WHAT IS EXPECTED: Which lines in the data below contain the word "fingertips"? Pull each of them out.

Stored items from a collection
========================
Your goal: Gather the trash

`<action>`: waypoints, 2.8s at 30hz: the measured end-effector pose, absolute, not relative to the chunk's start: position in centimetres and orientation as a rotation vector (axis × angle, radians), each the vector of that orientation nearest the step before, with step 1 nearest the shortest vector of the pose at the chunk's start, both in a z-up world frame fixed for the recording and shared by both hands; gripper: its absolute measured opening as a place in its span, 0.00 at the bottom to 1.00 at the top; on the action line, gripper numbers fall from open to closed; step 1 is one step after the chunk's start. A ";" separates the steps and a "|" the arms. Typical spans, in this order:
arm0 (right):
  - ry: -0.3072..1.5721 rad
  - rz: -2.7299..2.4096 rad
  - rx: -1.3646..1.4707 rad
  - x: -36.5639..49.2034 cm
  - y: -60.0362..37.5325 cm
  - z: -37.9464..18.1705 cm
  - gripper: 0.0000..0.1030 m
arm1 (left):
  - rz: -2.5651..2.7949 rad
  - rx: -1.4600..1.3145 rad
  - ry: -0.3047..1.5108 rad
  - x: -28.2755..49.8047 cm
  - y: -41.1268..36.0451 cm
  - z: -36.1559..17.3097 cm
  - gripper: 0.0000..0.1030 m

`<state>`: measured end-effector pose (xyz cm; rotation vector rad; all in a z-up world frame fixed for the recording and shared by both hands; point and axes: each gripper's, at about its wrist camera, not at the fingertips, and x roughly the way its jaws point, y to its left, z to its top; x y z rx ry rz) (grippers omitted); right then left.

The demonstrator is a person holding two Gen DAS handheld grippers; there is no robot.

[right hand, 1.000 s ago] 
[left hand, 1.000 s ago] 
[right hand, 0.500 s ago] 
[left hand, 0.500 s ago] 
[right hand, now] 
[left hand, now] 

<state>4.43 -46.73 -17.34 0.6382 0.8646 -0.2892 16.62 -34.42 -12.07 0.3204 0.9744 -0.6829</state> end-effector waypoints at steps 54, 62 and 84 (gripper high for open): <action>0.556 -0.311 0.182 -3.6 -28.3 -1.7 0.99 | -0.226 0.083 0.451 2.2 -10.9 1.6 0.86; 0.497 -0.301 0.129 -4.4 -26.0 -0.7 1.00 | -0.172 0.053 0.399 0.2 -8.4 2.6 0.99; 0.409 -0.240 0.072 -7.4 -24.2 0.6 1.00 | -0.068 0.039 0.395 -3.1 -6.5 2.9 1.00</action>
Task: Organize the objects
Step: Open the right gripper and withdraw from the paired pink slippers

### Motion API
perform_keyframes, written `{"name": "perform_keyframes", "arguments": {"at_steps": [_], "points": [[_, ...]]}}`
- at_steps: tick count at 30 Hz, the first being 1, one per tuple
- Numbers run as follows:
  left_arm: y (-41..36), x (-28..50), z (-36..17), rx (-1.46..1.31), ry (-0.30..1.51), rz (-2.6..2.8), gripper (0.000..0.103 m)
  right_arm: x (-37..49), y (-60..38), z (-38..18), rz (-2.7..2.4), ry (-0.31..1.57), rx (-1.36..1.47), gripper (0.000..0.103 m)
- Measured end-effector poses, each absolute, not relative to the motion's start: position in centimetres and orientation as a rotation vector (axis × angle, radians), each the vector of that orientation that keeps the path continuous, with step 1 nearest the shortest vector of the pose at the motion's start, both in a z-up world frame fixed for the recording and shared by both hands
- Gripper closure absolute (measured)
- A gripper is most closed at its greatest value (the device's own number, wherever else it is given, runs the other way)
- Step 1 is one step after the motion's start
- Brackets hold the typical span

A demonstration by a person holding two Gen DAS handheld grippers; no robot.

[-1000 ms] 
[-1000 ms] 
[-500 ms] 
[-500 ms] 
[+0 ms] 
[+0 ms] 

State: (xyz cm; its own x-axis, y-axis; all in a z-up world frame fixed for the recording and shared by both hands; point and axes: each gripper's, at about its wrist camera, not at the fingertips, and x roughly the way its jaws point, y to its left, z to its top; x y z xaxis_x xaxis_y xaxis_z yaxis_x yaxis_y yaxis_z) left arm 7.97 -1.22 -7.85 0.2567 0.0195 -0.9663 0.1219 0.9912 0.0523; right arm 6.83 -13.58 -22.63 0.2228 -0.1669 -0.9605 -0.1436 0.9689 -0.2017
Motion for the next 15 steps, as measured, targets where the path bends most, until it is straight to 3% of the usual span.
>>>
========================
ANSWER BOX:
`<state>`: measured end-effector pose (xyz cm; rotation vector rad; all in a z-up world frame fixed for the recording and shared by both hands; point and axes: each gripper's, at about its wrist camera, not at the fingertips, and x roughly the way its jaws point, y to its left, z to its top; x y z rx ry rz) (grippers omitted); right then left.
State: (xyz cm; its own x-axis, y-axis; all in a z-up world frame fixed for the recording and shared by both hands; point and axes: each gripper's, at about its wrist camera, not at the fingertips, and x roughly the way its jaws point, y to its left, z to its top; x y z xaxis_x xaxis_y xaxis_z yaxis_x yaxis_y yaxis_z) left arm 7.97 -1.22 -7.85 0.2567 0.0195 -0.9663 0.1219 0.9912 0.0523; right arm 6.83 -13.58 -22.63 0.2228 -0.1669 -0.9605 -0.1436 0.9689 -0.2017

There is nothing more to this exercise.